**The problem:** Using the data below, return all lines in which "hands" appears.

- - -

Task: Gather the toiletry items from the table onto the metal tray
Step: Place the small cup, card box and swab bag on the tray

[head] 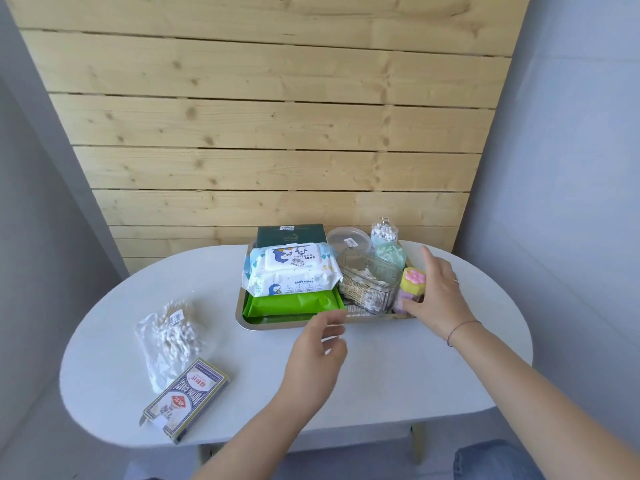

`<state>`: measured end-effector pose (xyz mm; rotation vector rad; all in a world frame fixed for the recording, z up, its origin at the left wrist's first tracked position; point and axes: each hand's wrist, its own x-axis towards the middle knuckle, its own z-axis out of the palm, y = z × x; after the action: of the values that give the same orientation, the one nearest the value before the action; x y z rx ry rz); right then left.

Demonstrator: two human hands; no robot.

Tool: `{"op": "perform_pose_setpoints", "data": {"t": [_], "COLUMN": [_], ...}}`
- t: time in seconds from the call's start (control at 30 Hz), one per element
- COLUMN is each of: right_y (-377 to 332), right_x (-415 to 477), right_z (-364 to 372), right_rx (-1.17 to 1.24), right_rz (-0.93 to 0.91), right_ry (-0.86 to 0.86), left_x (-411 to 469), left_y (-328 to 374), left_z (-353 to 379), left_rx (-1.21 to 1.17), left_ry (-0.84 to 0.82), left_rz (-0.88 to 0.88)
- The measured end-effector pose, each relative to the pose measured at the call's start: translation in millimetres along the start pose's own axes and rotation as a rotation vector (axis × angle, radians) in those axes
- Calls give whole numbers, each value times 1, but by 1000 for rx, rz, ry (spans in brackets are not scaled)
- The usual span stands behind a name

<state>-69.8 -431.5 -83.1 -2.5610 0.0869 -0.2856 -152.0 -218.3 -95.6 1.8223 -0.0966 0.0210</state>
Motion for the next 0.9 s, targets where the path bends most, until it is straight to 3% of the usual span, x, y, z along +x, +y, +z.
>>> {"op": "perform_pose_setpoints", "data": {"t": [0.13, 0.2, 0.27, 0.37, 0.43, 0.5, 0.6, 0.73, 0.9], "right_y": [-45, -80, -114, -158, -180, -202, -223, -231, -222], "right_x": [-28, -52, -76, -105, -112, -112, -106, -111, -111], "right_z": [8, 27, 53, 100, 126, 142, 152, 154, 152], "right_rx": [-47, 20, 75, 122, 168, 188, 46, -45, -40], "right_rz": [-169, -301, -419, -450, -371, -283, -158, -125, -104], "right_ry": [313, 317, 121, -328, -483, -514, -528, -583, -585], "left_x": [-28, -39, -47, -61, -65, -61, -54, -67, -78], "left_y": [-13, -21, -31, -47, -55, -54, -46, -52, -58], "left_z": [-67, -101, -131, -164, -180, -193, -194, -188, -182], "left_rx": [102, 189, 332, 516, 434, 252, 150, 388, 545], "left_ry": [208, 343, 454, 498, 509, 519, 374, 168, 107], "left_rz": [25, 5, -14, -141, -273, -392, -494, -515, -466]}}
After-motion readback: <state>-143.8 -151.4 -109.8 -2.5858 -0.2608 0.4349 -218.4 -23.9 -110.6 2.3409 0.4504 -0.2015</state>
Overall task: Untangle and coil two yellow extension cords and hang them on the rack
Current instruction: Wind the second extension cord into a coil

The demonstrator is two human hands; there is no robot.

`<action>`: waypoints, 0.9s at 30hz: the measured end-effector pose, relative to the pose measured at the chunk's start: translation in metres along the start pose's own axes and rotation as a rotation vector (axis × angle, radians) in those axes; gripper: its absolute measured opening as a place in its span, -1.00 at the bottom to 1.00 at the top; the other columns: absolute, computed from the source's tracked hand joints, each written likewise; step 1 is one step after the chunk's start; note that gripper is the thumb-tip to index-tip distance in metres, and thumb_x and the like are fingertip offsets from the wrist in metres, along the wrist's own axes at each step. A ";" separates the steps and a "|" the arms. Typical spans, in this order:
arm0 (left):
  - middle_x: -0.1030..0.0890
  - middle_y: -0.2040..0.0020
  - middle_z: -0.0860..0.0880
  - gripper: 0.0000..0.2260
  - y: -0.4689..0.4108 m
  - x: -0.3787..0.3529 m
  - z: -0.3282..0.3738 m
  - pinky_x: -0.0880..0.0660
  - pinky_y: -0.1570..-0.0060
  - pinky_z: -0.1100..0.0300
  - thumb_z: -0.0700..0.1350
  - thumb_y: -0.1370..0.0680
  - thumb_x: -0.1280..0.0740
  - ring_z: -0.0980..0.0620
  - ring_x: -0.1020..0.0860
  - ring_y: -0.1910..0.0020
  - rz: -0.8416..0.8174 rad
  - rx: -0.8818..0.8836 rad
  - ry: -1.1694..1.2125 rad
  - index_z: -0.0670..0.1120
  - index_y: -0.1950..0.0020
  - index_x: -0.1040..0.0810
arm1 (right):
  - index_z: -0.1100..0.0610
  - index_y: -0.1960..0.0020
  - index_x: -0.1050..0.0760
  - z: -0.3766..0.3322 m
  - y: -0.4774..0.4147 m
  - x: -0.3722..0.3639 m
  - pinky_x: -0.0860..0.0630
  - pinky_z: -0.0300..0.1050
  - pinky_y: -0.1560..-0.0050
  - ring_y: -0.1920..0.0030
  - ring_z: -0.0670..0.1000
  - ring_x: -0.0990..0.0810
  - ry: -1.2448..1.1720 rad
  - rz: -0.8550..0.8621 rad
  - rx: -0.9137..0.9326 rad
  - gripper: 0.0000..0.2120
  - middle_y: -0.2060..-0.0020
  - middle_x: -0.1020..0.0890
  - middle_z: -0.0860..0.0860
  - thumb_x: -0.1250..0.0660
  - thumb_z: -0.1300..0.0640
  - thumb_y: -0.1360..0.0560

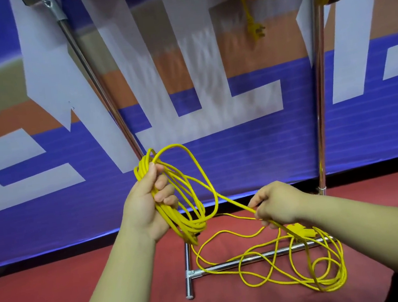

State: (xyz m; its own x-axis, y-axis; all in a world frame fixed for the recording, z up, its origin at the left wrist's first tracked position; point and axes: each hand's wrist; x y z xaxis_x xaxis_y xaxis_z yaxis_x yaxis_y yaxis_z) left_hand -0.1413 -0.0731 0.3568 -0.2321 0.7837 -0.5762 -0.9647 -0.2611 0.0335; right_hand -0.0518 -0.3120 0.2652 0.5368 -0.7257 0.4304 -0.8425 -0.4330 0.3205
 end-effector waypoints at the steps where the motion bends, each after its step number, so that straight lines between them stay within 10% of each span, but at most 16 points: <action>1: -0.32 0.40 0.08 -0.87 -0.001 0.000 -0.002 -0.31 0.58 0.39 -0.01 -0.55 -0.29 0.22 -0.28 0.57 0.007 -0.006 -0.001 -0.04 0.11 -0.54 | 0.14 -0.01 -0.63 -0.002 0.003 0.000 -0.49 -0.26 0.46 0.49 -0.03 -0.60 0.026 -0.045 0.012 -0.83 0.38 -0.67 0.13 -0.39 0.32 -0.47; 9: -0.42 0.36 0.04 -0.90 -0.008 0.001 -0.010 -0.44 0.49 0.32 -0.06 -0.60 -0.31 0.17 -0.40 0.48 0.118 -0.055 -0.023 -0.05 0.07 -0.56 | -0.07 -0.19 -0.61 -0.006 0.017 0.000 -0.46 -0.12 0.28 0.30 0.05 -0.52 0.230 -0.392 0.128 -0.56 0.28 -0.63 0.03 -0.33 0.32 -0.41; 22: -0.61 0.18 -0.16 -0.89 0.000 -0.006 -0.060 -0.44 0.44 0.20 -0.25 -0.56 -0.39 0.06 -0.45 0.48 0.044 0.047 -0.619 -0.15 -0.06 -0.63 | 0.17 -0.01 -0.57 -0.039 0.031 0.021 -0.53 -0.11 0.25 0.31 0.00 -0.58 -0.197 -0.153 0.395 -0.87 0.22 -0.70 0.21 -0.42 0.33 -0.50; 27: -0.49 0.44 -0.07 -0.80 0.005 -0.016 -0.075 -0.35 0.44 0.21 -0.15 -0.50 -0.44 0.05 -0.37 0.49 -0.178 0.157 -0.646 -0.16 -0.11 -0.63 | 0.16 0.01 -0.48 -0.048 0.033 0.030 -0.58 -0.12 0.22 0.36 -0.06 -0.59 -0.304 -0.100 0.453 -0.87 0.20 -0.70 0.21 -0.36 0.34 -0.54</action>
State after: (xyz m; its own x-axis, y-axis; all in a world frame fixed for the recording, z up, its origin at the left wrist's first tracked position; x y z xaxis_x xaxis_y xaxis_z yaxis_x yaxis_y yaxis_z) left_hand -0.1333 -0.1295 0.3046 -0.0492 0.9986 0.0172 -0.9903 -0.0511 0.1296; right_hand -0.0615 -0.3228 0.3291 0.6341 -0.7618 0.1324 -0.7597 -0.6457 -0.0769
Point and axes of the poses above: each hand's wrist, its own y-axis away from the middle knuckle, its own x-axis out of the back of the hand, z = x × y
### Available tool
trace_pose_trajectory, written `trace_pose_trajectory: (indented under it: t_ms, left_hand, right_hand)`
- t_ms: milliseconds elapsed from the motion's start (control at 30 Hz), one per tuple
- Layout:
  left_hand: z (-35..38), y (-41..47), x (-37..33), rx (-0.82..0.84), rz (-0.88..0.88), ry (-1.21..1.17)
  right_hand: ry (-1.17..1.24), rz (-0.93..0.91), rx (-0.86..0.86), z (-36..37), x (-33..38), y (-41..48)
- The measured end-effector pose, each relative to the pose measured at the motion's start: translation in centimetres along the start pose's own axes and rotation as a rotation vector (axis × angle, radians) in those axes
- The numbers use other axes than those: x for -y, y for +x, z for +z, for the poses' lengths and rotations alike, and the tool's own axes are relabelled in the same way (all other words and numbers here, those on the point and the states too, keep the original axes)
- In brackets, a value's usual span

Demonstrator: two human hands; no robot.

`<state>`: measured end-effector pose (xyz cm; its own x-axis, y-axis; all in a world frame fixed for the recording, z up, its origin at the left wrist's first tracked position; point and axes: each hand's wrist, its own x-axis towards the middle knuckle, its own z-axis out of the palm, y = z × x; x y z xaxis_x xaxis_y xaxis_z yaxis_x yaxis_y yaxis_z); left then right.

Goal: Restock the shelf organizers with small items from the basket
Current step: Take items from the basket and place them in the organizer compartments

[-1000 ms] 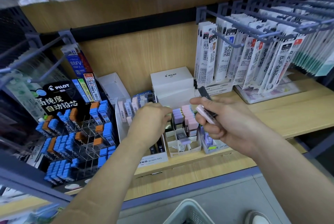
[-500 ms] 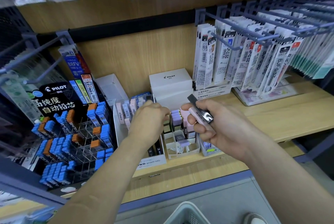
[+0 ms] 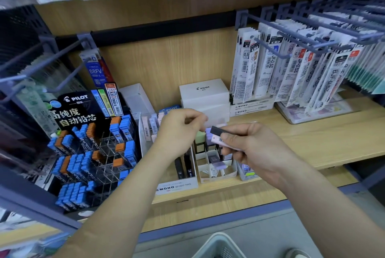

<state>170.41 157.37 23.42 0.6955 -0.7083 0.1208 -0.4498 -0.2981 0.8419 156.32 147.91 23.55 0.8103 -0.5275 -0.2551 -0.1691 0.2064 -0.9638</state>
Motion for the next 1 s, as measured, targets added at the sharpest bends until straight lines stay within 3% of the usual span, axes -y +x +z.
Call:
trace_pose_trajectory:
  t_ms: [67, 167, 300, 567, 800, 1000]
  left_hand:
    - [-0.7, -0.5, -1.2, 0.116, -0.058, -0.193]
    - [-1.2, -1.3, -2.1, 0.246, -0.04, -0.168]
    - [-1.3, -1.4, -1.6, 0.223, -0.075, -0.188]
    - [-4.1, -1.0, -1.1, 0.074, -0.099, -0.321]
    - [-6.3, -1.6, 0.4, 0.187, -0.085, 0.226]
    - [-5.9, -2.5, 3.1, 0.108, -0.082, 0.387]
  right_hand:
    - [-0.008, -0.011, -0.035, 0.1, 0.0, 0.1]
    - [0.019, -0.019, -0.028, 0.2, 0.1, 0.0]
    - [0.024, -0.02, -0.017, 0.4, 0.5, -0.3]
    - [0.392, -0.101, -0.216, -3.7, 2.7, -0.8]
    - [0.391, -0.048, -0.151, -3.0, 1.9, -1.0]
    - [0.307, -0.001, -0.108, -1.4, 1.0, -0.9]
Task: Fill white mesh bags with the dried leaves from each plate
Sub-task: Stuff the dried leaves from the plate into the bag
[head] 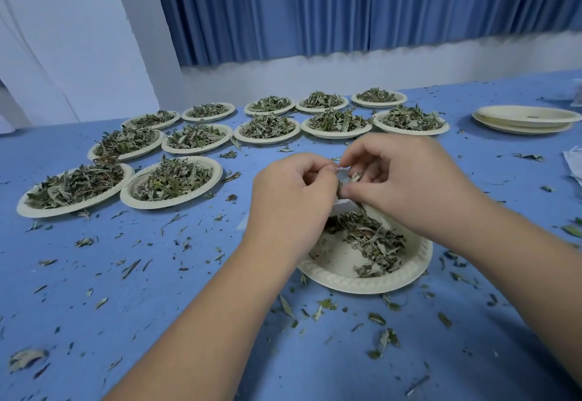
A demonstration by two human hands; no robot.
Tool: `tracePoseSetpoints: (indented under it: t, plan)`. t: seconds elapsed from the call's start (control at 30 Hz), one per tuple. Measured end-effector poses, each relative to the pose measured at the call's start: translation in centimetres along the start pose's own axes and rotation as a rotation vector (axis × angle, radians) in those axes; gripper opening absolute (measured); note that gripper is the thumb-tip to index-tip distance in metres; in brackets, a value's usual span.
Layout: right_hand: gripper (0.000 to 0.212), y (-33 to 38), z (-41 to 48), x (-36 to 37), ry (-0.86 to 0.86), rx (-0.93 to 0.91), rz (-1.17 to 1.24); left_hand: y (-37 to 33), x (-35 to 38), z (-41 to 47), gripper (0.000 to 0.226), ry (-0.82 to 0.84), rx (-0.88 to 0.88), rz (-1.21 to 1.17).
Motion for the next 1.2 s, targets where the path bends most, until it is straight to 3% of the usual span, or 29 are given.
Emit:
tracePoseSetpoints:
  t: [0.2,0.63,0.77,1.03,1.2]
  plan:
    - [0.033,-0.3,0.3,-0.3,0.096,0.151,0.242,0.1,-0.1,0.1,0.019,-0.003,-0.019,-0.024]
    - [0.018,0.2,-0.4,1.1,-0.102,-0.153,-0.132,0.1,0.0,0.0,0.021,0.024,-0.033,-0.059]
    - [0.021,0.1,-0.3,1.4,-0.107,-0.111,-0.152,0.0,0.0,0.0,0.023,0.034,-0.055,-0.071]
    - [0.025,-0.8,0.3,0.7,-0.026,0.061,0.209,-0.2,0.1,-0.1,0.022,0.02,-0.056,-0.09]
    - [0.031,-1.7,1.0,0.7,-0.058,0.156,0.199,-0.4,0.2,-0.2,0.023,0.023,-0.063,-0.103]
Point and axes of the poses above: each hand's wrist, its own z-axis towards the middle knuckle, its own x-axis out of the palm, y = z × x, the point moved 1 cm from there along z, towards the middle knuckle, and after that the axes turned 13 degrees about -y, right-handed, at the moved point
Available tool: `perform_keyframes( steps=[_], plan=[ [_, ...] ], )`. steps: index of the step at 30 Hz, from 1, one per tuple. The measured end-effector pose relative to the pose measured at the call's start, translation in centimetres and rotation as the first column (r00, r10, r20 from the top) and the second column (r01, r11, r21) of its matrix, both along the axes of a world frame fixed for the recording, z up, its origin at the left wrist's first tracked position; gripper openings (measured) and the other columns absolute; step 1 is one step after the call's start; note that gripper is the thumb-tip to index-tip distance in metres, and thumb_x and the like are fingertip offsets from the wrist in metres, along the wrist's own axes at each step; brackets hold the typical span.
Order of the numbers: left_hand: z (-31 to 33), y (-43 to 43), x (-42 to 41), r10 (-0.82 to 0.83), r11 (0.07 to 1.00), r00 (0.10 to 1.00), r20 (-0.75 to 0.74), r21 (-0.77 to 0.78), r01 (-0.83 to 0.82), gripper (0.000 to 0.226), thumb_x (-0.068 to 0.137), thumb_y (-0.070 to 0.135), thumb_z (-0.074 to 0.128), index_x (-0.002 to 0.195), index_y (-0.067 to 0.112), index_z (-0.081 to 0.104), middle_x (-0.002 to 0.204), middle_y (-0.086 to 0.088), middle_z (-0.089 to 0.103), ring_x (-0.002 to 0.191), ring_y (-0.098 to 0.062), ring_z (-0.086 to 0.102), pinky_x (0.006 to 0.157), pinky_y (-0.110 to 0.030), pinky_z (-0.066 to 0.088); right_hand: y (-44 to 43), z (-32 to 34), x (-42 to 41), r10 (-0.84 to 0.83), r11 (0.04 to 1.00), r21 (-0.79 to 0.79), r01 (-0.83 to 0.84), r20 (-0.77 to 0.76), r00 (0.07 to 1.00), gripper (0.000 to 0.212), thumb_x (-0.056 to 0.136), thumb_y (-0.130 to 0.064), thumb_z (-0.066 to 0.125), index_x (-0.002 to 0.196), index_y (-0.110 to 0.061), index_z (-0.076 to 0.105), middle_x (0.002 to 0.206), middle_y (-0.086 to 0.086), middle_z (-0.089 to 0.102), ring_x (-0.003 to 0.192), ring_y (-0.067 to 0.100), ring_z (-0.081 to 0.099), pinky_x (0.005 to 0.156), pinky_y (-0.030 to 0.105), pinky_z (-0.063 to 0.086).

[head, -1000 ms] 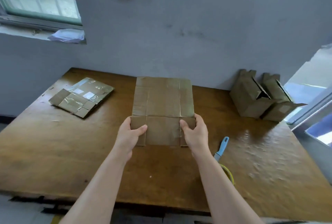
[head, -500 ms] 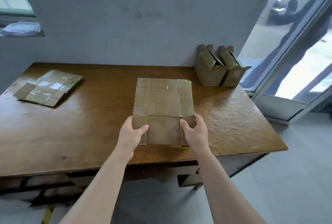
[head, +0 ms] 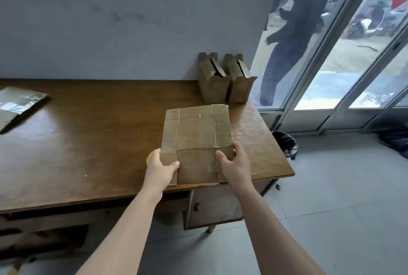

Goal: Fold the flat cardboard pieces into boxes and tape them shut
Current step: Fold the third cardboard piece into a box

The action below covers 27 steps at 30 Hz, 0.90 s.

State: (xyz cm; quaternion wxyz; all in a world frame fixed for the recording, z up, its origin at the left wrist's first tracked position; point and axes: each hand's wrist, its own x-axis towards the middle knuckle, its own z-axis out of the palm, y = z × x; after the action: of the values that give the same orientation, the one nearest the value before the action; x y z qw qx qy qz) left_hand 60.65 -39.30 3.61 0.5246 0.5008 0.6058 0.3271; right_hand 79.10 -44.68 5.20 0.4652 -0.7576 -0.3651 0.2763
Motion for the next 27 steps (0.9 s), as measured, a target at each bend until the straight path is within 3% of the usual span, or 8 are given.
perform_keyframes(
  steps=[6, 12, 18, 21, 23, 27],
  plan=[
    [-0.7, 0.0, 6.1, -0.060, 0.997, 0.991, -0.118, -0.058, 0.053, 0.076, 0.089, 0.023, 0.068, 0.151, 0.024, 0.023, 0.152, -0.005, 0.035, 0.135, -0.027, 0.038, 0.100, -0.036, 0.038, -0.3, 0.3, 5.6, -0.015, 0.999, -0.037, 0.016, 0.021, 1.000, 0.041, 0.088, -0.032, 0.065, 0.126, -0.024, 0.051, 0.114, -0.003, 0.064, 0.100, 0.018, 0.062, 0.089, 0.044, 0.052],
    [-0.4, 2.5, 11.6, -0.168, 0.986, 0.955, -0.245, -0.057, 0.159, 0.065, 0.092, 0.031, 0.063, 0.149, 0.025, 0.032, 0.153, -0.004, 0.034, 0.136, -0.026, 0.037, 0.105, -0.039, 0.039, 2.7, 0.7, 10.0, 0.033, 0.998, -0.058, -0.028, 0.090, 0.995, 0.026, 0.087, -0.026, 0.064, 0.109, -0.031, 0.051, 0.097, -0.009, 0.066, 0.092, 0.019, 0.066, 0.081, 0.042, 0.056],
    [0.4, 6.7, 17.5, -0.190, 0.981, 0.981, -0.049, -0.036, 0.188, 0.051, 0.098, 0.035, 0.052, 0.147, 0.028, 0.037, 0.152, 0.000, 0.037, 0.138, -0.024, 0.037, 0.105, -0.037, 0.039, 7.5, 0.7, 13.3, 0.153, 0.986, -0.090, -0.141, 0.151, 0.977, 0.034, 0.087, -0.029, 0.066, 0.117, -0.029, 0.050, 0.105, -0.007, 0.066, 0.097, 0.017, 0.064, 0.083, 0.042, 0.057],
    [0.7, 8.6, 19.5, -0.164, 0.976, 0.983, 0.080, -0.130, 0.173, 0.053, 0.098, 0.042, 0.046, 0.148, 0.028, 0.034, 0.150, -0.002, 0.040, 0.136, -0.026, 0.040, 0.109, -0.044, 0.038, 9.9, 1.0, 14.4, 0.291, 0.949, -0.160, -0.272, 0.108, 0.951, 0.036, 0.085, -0.043, 0.066, 0.114, -0.028, 0.051, 0.100, -0.009, 0.065, 0.094, 0.014, 0.064, 0.084, 0.038, 0.057],
    [0.8, 9.6, 20.3, -0.128, 0.969, 0.979, 0.160, -0.191, 0.158, 0.056, 0.096, 0.051, 0.043, 0.147, 0.027, 0.036, 0.147, -0.004, 0.045, 0.132, -0.028, 0.044, 0.107, -0.045, 0.041, 11.4, 1.2, 14.9, 0.364, 0.919, -0.190, -0.347, 0.063, 0.929, 0.041, 0.088, -0.057, 0.056, 0.113, -0.024, 0.055, 0.103, -0.005, 0.066, 0.096, 0.015, 0.063, 0.084, 0.037, 0.056],
    [1.3, 11.6, 20.6, -0.067, 0.950, 0.980, 0.188, -0.287, 0.120, 0.075, 0.084, 0.070, 0.046, 0.144, 0.025, 0.039, 0.143, -0.004, 0.048, 0.130, -0.029, 0.046, 0.100, -0.043, 0.040, 13.9, 1.1, 15.5, 0.437, 0.875, -0.229, -0.426, -0.003, 0.899, 0.040, 0.096, -0.054, 0.042, 0.110, -0.020, 0.056, 0.095, -0.001, 0.065, 0.082, 0.017, 0.066, 0.068, 0.038, 0.060]
  ],
)
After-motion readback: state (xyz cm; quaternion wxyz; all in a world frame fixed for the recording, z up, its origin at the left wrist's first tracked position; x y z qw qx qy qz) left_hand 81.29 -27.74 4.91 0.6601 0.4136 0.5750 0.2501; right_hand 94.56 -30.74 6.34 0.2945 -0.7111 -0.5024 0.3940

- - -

**Expected answer:**
Demonstrator: two human hands; no robot.
The demonstrator is two human hands; there is no robot.
Demonstrator: two human hands; no robot.
A demonstration by two human hands; no robot.

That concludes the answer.